[[ Given data, beginning ]]

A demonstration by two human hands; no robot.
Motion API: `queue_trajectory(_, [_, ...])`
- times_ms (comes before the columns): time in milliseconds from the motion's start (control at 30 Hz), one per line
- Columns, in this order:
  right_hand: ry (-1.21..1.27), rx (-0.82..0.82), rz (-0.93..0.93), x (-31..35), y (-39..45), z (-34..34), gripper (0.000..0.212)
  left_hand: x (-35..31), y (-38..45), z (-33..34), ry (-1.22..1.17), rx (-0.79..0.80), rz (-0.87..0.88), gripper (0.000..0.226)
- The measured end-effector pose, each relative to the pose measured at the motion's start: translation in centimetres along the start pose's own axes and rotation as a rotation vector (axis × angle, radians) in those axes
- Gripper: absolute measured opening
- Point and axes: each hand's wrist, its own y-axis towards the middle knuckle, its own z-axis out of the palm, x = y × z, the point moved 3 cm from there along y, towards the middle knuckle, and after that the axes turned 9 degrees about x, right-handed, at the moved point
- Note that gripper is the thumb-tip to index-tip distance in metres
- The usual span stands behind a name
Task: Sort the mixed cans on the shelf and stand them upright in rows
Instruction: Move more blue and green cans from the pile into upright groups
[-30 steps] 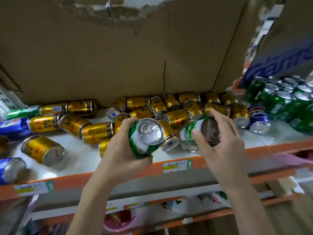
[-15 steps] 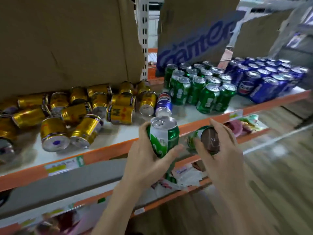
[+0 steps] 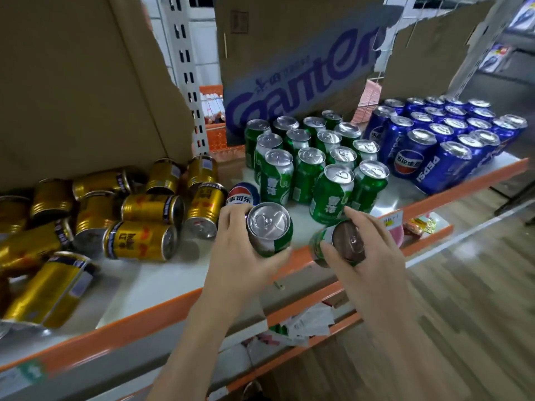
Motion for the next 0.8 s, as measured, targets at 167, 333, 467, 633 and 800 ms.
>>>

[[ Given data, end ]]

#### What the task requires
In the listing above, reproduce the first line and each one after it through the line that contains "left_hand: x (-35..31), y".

#### Exercise result
A demonstration by two human hands; no robot.
Motion API: `queue_trajectory(_, [_, ...])`
- times_ms (comes before the columns): time in milliseconds from the motion's start (control at 30 Hz), one per line
- Columns, in this order:
  right_hand: ry (-1.21..1.27), rx (-0.82..0.82), rz (-0.93..0.93), x (-31..35), y (-39..45), z (-34..34), gripper (0.000..0.212)
  left_hand: x (-35..31), y (-38..45), z (-33..34), ry (-1.22..1.17), rx (-0.79..0.80), rz (-0.87..0.88), gripper (0.000..0.226)

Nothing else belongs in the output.